Christian Andrés Morales Burgos

Una correcta lectura de una calificación crediticia

sábado, 27 de julio de 2019 · 00:09

Durante los pasados días, diversos opinadores y medios de comunicación señalaron, de manera errónea, que la calificadora de riesgo Fitch Ratings habría reducido la calificación crediticia del país, al haberlo confundido con el cambio de la perspectiva, pero que bajo ningún punto de vista técnico significó una disminución de calificación. 

Dicha mala interpretación lo único que genera es una distorsión de la información, desvirtuando la situación actual del país y simplemente dando señales erróneas a la población, motivo por el cual considero que es importante aclarar algunos aspectos inherentes al real alcance de la calificación que se obtuvo.

Inicialmente, me permito señalar que Fitch Ratings lo que realmente hizo fue ratificar la calificación de riesgo de Bolivia de BB-, calificación que es resultado de un proceso de evaluación periódico que refleja la opinión que tiene la calificadora sobre el país. Asimismo, el cambio en la perspectiva que realizó no refleja una disminución de la calificación, simplemente es un ajuste en su revisión al pasar de estable a negativa.

Es importante citar las fortalezas que la calificadora señaló en su informe de evaluación (aspectos que no fueron resaltados ni mencionados por los distintas personas que intentaron tergiversar el mismo) para, de esta manera, dar a conocer los aspectos positivos que la misma calificadora tiene sobre nuestra economía.

Para Fitch Ratings, el país tiene un crecimiento sostenido del PIB real, el cual promedió 4,6% en los últimos cinco años, hasta 2018, crecimiento que se encuentra por encima de la media de países pares, 4,2%; una inflación que se ha moderado en los últimos años en niveles por debajo de la media y una tasa de desempleo de 4,1%, lejos de la media “BB” de 9,1%. 

Asimismo, otra fortaleza es el perfil de vencimientos de deuda pública, el cual, gracias a un eficiente manejo, permite mitigar riesgos de financiamiento, existiendo holgura para que los costos del servicio de la deuda sean cubiertos con la liquidez con la que cuenta el Estado. Otro aspecto que resalta el reporte es el alto nivel de Reservas Internacionales Netas que tiene el país, reservas que han protegido a la economía de choques externos, permitiendo atravesar de manera exitosa los distintos problemas económicos internacionales que surgieron y en la actualidad se mantienen en niveles importantes para mitigar posibles riesgos futuros. 

Por otro lado, si bien la calificadora señala que la existencia de déficit fiscal y de cuenta corriente son algunos de los retos que debe afrontar nuestra economía, es preciso señalar que los mismos estaban previstos por el actual gobierno, en el marco de la implementación del Plan de Desarrollo Económico y Social (PDES), Plan que busca desarrollar el aparato productivo, consolidar la diversificación económica del país, su industrialización y la generación de mayores ingresos, que permitirán que los déficit se vayan corrigiendo de manera gradual.

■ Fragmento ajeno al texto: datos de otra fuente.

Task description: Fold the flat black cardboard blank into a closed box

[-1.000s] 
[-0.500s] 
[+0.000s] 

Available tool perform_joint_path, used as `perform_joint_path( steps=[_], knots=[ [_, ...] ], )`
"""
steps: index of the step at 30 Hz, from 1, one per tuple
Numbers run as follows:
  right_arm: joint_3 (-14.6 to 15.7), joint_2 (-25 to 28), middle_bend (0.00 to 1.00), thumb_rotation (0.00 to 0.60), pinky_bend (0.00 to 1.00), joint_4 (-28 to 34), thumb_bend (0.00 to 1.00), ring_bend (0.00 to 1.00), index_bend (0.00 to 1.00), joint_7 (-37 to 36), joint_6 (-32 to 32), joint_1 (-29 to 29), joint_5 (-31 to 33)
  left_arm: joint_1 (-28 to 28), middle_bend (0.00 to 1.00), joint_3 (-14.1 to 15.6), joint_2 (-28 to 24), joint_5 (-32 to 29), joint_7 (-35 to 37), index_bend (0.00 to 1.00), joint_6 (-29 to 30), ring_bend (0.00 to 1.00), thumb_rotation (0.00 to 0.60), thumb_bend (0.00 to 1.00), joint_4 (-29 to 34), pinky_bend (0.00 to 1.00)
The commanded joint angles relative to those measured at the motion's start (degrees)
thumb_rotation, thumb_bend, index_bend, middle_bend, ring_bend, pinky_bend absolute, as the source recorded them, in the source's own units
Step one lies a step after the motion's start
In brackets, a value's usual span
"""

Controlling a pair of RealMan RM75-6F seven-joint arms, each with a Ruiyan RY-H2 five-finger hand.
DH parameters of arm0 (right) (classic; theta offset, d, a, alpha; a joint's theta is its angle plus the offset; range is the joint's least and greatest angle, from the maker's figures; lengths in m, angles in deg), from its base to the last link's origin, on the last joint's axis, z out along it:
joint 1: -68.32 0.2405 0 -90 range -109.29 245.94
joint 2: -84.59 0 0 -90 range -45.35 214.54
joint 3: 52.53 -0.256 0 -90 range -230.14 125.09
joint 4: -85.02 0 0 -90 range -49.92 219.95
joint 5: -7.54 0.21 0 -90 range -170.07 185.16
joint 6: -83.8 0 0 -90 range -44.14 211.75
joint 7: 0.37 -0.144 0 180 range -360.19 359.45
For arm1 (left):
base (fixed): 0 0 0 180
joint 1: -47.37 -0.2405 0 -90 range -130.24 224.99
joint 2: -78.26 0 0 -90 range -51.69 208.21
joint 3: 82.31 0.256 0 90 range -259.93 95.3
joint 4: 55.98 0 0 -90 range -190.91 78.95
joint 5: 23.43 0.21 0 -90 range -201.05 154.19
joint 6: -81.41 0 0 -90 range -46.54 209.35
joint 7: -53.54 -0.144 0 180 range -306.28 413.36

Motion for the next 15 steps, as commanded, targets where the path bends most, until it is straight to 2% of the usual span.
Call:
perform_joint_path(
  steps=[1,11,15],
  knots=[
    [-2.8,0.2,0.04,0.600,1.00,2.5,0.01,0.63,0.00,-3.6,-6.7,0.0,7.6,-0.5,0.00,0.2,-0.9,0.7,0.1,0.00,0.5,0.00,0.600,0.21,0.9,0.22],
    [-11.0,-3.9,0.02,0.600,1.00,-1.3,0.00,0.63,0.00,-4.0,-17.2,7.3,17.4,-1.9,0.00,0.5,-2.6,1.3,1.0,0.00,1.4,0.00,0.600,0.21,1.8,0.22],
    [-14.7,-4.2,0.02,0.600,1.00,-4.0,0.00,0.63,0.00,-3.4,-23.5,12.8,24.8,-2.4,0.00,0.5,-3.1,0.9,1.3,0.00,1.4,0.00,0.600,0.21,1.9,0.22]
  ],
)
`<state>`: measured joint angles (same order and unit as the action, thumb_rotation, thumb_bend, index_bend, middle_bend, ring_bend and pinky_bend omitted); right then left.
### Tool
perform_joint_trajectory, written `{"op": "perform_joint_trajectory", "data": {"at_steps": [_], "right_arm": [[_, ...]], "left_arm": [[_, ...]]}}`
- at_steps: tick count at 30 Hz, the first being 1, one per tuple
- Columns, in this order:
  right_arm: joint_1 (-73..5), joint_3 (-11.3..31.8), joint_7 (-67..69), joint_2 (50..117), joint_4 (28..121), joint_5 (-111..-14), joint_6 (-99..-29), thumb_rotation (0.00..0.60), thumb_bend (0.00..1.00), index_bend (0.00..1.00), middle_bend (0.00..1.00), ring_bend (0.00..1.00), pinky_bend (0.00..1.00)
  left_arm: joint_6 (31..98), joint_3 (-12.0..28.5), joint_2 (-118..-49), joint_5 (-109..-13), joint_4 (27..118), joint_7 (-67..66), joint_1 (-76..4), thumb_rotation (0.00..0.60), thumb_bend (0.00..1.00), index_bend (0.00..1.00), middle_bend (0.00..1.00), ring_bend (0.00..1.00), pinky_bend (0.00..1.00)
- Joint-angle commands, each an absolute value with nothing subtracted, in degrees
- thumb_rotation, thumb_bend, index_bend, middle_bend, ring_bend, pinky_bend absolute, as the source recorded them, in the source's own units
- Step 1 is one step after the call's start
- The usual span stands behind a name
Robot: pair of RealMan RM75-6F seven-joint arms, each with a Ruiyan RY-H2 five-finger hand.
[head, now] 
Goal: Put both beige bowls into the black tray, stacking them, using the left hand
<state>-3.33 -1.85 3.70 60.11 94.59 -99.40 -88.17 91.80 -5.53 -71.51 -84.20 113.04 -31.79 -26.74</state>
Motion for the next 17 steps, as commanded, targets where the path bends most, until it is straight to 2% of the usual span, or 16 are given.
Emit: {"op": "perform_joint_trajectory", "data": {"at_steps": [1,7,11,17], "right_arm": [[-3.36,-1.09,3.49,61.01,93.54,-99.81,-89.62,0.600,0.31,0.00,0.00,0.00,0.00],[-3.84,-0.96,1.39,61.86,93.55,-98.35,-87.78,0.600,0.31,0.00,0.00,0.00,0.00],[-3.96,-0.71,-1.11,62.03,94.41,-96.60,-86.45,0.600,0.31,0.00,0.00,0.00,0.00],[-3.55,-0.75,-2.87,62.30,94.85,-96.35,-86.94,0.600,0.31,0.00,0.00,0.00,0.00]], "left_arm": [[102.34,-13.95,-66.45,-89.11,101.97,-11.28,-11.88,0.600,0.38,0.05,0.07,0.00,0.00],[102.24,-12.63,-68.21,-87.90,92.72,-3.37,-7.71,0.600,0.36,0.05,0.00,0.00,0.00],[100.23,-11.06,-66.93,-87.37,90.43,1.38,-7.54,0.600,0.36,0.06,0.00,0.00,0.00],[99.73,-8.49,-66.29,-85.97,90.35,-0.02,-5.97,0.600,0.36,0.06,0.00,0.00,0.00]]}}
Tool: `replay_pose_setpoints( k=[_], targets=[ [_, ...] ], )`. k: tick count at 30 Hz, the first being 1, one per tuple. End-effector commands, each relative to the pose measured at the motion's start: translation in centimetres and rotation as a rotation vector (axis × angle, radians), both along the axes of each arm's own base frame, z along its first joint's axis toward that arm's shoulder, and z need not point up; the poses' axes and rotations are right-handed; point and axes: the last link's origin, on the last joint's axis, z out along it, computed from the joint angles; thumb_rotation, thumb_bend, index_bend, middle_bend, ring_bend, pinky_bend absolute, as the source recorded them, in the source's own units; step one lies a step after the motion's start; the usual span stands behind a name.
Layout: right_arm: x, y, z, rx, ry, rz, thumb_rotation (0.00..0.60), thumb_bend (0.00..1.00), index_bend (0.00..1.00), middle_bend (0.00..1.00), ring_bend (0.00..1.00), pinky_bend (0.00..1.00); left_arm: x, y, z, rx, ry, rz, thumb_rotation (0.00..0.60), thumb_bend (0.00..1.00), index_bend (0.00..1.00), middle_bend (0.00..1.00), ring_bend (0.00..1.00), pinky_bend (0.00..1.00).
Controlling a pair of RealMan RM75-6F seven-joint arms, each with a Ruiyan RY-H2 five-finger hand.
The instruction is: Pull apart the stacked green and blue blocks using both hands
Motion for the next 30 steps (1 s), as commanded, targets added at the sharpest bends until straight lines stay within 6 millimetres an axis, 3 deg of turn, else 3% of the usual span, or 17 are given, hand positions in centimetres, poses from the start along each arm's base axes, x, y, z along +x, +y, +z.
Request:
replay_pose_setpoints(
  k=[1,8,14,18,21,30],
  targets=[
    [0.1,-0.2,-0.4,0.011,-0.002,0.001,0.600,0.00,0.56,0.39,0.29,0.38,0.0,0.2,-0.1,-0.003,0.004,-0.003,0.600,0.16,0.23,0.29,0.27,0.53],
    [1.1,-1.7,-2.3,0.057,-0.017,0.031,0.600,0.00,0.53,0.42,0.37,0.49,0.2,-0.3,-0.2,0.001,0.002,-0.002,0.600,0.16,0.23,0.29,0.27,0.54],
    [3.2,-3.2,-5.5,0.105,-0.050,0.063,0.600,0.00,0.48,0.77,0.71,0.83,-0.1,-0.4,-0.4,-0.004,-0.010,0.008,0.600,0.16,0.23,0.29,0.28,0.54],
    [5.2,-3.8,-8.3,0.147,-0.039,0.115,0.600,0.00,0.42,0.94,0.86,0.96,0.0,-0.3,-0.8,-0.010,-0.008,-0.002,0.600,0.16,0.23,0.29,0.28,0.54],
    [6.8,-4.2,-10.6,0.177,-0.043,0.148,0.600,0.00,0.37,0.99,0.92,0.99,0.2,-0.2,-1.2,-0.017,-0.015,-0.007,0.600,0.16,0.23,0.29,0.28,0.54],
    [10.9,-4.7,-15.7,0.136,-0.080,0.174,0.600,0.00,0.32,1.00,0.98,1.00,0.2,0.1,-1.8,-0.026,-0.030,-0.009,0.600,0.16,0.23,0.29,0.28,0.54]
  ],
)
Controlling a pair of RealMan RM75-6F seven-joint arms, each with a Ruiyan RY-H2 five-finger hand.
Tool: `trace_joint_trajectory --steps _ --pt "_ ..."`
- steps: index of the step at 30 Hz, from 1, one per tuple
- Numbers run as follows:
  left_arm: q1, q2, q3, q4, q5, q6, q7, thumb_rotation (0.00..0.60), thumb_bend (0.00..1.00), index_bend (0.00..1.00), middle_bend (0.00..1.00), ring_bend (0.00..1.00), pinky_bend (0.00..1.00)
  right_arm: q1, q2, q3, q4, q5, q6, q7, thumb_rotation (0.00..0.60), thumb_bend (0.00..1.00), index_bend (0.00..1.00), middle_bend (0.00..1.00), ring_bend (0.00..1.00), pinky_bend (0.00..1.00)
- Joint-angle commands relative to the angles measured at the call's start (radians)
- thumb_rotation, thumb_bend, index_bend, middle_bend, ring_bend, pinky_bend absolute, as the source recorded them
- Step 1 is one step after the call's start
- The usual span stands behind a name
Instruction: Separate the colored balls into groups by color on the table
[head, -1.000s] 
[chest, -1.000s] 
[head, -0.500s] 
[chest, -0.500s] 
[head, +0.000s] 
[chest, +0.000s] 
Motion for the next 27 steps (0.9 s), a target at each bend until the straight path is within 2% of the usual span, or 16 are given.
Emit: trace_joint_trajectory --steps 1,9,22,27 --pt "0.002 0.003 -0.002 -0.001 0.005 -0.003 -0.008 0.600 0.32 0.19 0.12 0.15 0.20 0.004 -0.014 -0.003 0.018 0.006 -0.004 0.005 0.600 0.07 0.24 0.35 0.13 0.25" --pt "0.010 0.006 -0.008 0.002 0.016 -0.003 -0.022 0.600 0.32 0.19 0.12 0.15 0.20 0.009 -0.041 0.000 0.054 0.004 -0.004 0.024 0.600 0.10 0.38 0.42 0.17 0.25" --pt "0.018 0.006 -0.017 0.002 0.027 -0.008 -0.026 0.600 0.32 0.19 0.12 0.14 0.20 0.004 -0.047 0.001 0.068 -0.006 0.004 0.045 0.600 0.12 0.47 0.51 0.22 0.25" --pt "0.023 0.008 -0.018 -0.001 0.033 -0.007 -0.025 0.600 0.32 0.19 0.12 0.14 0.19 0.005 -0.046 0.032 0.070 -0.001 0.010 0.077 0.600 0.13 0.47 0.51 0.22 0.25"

Asimismo, la calificadora, sobre la base de su análisis, determina riesgos que podría enfrentar la economía en un contexto de incertidumbre a nivel político, dado que nos encontramos en un año electoral y no existen planes claros entre los distintos candidatos que auguren el crecimiento de nuestra economía, a diferencia del actual gobierno, que tiene como base al Modelo Económico Social Comunitario Productivo y el mismo PDES, aspectos que le permitieron al país tener un crecimiento sostenido (pasando de un PIB de 9.574 millones de dólares, en 2006, a 40.885 millones de dólares en 2018) y pasar de una calificación crediticia de B- en 2006 a BB- en la actualidad.

Ahora bien, la evaluación realizada por Fitch Ratings no es la única con la que cuenta el país, toda vez que Standard and Poor’s, otra de las agencias calificadoras, citó en su informe, en el mes de mayo, que la economía boliviana mantendrá un robusto crecimiento en los próximos años, destacando los bajos niveles de endeudamiento y un sector externo boliviano aún fuerte, aspectos que llevaron a que ratifiquen la calificación de Bolivia en BB- con perspectiva estable, algo que, lamentablemente para la población, no fue reflejado, ni analizado con el mismo énfasis y entusiasmo que el elaborado por Fitch Ratings.

 

Christian Andrés Morales Burgos es director general de Crédito Público del Ministerio de Economía y Finanzas Públicas.